两颊蓦得发热,挣扎地推开他,萧云彰却又握住她的手,嘴角噙起弧度,一本正经地:“莫再被拐子捉走了,可没有官儿救你!”又添了一句:“我娶个妻着实不易,定要看紧了才是。”林婵的脸愈发地红艳,要晓得他会取笑她,打死也不会说的。
许多女子也三两结伴边走边逛,卖各种奇巧玩意儿的铺子很多,应节日礼俗,一个个五彩绚丽的木刻栏座上,摆着一尊尊精雕细琢的小佛像,十八罗汉栩栩如生,如来观音则装在红纱碧笼里,显得端庄肃穆。伙计也是看人下菜碟,见着锦衣华服者,则从箱里取出装饰金银翡翠珍珠的佛像,讨价还价间林婵听了几句,不由暗自咂舌,实在价昂的可以。萧云彰择了一尊骑象罗汉,做为给丁玠的赠礼,但见那罗汉颈垂白玉打磨的滚圆佛珠,着翡翠衣,象身贴满金片,缀两弯象牙,福安讨价还价,费了三千钱成交,伙计捧来沉香雕花盒装进去,仍旧由福安收了。

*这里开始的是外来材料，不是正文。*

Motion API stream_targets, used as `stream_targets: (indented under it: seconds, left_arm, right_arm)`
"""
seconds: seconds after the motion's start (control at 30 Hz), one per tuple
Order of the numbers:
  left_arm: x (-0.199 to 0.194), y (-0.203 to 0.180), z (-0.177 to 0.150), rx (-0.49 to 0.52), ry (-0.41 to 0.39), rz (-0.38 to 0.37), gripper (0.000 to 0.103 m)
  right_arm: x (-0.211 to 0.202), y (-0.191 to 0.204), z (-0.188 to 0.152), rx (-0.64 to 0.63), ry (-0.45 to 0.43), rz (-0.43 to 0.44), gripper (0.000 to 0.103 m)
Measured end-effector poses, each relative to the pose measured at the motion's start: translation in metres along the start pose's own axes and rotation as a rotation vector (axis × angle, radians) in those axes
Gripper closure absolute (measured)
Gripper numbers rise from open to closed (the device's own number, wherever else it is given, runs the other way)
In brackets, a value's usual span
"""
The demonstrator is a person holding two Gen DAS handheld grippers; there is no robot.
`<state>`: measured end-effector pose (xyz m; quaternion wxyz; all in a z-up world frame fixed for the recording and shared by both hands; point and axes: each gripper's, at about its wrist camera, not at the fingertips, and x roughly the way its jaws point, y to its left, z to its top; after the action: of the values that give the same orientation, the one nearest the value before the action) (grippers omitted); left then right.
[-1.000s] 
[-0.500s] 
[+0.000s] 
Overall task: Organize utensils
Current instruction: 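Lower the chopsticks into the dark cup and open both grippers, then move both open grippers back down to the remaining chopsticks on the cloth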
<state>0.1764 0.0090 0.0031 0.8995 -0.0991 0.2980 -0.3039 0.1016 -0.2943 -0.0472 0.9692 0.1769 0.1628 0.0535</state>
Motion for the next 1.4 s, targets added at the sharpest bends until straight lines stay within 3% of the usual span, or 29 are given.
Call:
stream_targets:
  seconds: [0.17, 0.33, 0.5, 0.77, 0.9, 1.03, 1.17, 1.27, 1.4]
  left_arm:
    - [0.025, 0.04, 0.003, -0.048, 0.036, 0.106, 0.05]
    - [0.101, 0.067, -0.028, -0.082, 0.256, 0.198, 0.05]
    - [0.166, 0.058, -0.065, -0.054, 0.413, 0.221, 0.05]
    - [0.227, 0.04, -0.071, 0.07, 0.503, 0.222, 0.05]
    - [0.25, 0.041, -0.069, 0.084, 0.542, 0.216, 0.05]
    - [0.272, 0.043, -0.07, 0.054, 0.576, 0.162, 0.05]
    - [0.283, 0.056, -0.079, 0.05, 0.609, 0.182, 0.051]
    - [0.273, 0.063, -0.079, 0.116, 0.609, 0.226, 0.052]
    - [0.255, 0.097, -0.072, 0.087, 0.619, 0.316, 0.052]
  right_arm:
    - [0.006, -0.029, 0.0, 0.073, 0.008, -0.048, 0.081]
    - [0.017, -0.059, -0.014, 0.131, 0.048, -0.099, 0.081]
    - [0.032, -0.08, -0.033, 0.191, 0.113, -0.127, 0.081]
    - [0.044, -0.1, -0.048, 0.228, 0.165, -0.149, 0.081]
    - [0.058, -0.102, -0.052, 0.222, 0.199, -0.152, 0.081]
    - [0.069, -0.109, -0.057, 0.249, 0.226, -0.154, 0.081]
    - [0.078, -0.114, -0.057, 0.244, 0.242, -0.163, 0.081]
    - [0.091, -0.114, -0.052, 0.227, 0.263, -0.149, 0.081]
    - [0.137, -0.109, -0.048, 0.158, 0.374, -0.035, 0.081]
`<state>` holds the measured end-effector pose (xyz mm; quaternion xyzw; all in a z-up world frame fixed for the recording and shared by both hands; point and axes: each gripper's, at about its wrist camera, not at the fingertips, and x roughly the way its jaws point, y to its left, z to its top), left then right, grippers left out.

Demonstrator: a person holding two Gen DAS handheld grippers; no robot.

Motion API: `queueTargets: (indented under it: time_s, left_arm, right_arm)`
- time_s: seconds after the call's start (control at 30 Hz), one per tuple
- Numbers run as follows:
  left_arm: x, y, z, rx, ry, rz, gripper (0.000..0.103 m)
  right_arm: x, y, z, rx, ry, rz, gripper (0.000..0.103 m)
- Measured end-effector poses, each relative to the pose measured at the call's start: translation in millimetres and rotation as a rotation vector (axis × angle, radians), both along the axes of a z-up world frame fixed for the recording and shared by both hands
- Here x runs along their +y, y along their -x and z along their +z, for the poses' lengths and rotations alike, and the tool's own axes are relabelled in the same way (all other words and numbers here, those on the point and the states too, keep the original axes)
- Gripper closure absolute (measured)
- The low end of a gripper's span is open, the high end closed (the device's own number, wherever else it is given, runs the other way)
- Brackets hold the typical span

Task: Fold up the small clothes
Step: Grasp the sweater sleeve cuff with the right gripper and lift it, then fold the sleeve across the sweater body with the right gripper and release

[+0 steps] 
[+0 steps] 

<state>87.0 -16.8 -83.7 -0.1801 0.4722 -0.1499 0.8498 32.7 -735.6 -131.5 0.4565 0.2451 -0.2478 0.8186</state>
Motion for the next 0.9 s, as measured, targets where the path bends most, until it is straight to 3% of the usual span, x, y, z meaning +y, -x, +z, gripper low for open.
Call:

一对用黄蜡浇铸成的交颈鸳鸯,彩墨精细的描绘出鲜丽的羽翼,十分的逼真,林婵拿着爱不释手,萧云彰欲买下,她又不肯,满目琳琅,觉得一件胜似一件,件件新奇的不得了,拉着萧云彰的手从这个摊儿跑到那个摊儿,放下这个又拿起那个,有些不知来历典故,萧云彰便不紧不慢地讲给她听,引得一旁些许买客也伸颈过来,林婵发现了,拉住他又飞快地往另个摊儿去。